By Daniella DeSoto and Daniel HausmannNew York (CNN) A few years ago, a dentist at a Chinese dental hospital in Beijing was asked to fill a patient’s toothbrush, but he didn’t know how to handle it.
The patient, a woman in her 20s, told the dentist she was diabetic and had had a toothache for a month, the doctor explained.
The dentist immediately took the woman’s toothbrushes away from her and handed them back to her.
The patient immediately thanked him and left the room.
But in recent years, China has seen a number of high-profile cases of dental hygiene breaches.
The latest to raise eyebrows is that of an 81-year-old Chinese man who was told to use a toothbrush to clean the floor of his office.
His dental assistant was the only one to use it, and the incident has drawn attention to China’s lax handling of dental care.
According to the Chinese government, the country has a shortage of over 2.5 million teeth and the elderly population is projected to grow at an alarming rate of about 7% per decade.
There are a number reasons behind China’s aging population, but one of the biggest is the prevalence of high levels of dental infections, which are linked to poor hygiene practices.
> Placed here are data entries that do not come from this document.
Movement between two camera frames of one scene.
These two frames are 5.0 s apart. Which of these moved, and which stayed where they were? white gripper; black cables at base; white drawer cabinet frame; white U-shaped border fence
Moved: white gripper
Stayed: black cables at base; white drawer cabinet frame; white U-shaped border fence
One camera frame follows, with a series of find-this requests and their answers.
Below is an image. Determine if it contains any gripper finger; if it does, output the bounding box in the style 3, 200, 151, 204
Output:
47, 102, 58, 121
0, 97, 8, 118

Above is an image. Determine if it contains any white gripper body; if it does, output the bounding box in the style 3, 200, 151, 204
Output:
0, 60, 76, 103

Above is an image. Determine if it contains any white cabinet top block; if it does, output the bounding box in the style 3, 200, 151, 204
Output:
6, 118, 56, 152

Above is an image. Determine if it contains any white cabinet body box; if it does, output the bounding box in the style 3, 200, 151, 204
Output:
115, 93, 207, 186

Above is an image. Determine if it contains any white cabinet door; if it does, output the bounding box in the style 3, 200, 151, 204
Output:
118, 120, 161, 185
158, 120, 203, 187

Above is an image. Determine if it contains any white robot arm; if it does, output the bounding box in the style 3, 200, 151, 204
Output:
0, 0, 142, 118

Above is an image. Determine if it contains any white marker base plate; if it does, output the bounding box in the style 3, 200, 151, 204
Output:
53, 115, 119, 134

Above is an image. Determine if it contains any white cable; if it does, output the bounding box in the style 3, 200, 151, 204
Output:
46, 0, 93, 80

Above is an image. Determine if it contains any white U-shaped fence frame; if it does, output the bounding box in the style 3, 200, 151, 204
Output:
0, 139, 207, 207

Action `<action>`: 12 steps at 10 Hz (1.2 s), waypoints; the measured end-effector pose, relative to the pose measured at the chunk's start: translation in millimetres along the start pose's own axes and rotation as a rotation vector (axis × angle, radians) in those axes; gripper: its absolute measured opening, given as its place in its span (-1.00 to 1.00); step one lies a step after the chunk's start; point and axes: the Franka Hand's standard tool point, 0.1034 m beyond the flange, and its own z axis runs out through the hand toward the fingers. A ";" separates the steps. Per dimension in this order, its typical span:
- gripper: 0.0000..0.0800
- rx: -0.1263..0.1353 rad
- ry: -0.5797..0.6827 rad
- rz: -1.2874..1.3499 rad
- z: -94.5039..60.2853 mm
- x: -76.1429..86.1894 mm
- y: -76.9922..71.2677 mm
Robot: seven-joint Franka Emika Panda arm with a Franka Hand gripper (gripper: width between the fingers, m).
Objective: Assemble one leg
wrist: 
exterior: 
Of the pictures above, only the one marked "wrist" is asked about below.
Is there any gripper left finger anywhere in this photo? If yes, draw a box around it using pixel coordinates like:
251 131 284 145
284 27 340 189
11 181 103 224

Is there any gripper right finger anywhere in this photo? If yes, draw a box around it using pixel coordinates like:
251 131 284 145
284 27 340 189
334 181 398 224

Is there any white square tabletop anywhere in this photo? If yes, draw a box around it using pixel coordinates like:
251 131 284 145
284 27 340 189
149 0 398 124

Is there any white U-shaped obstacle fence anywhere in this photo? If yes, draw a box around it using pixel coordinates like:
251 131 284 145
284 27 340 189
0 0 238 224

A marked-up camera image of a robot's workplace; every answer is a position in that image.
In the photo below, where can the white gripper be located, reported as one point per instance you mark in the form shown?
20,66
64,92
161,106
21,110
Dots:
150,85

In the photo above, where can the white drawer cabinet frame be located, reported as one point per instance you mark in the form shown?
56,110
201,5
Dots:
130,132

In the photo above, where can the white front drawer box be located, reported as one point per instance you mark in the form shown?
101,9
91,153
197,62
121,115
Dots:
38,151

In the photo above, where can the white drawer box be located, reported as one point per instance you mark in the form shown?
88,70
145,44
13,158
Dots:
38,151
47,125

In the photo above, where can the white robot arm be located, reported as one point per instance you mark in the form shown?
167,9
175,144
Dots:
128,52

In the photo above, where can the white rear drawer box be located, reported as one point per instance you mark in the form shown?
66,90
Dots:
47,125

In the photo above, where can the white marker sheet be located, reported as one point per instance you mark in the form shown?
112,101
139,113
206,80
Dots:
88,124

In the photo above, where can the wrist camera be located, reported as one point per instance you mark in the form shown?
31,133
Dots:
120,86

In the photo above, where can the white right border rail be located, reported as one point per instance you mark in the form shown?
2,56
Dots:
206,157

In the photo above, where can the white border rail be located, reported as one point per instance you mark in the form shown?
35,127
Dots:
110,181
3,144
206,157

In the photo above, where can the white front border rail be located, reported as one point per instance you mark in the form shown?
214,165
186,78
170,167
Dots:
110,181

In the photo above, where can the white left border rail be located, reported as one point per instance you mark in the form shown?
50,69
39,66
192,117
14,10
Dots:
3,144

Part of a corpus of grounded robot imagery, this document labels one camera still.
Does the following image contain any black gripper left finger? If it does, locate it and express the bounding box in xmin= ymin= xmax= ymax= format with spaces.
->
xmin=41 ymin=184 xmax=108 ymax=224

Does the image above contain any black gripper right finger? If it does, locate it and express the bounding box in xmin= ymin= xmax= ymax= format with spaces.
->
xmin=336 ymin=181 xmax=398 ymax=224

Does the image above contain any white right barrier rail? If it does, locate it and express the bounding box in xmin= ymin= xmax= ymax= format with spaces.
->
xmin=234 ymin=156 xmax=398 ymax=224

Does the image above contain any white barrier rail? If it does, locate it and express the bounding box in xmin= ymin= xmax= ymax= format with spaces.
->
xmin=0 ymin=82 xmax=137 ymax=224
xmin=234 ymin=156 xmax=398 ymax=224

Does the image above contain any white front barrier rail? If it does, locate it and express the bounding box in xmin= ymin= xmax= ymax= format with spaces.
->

A survey by the University of California, Berkeley, revealed that the prevalence rate of dental infection among the elderly in China had risen from 3.5% in 2008 to 6.7% in 2014, according to the U.S. Centers for Disease Control and Prevention.
The study also found that almost one-third of Chinese adults with a dental condition, including gum disease and cavities, said they had experienced at least one tooth infection.
Chinese officials have been quick to take responsibility for the problem, and last year, they began to put teeth back into mouths of some elderly people who had been denied them due to poor dental hygiene.
The number of dental workers working in China has also fallen sharply over the past decade.
In 2016, the number of dentists working in the country was at 1,200, according the China Dental Association.
But that number fell to 1,170 in 2017, and in 2018, it was down to 713, according Chinese news agency Xinhua.
The China Doral Association’s latest report, released in July, noted that the rate of turnover of the country’s dental workforce has dropped from 20% in 2011 to 14% in 2017.
It said this was partly due to better training of the dental staff and more efficient management.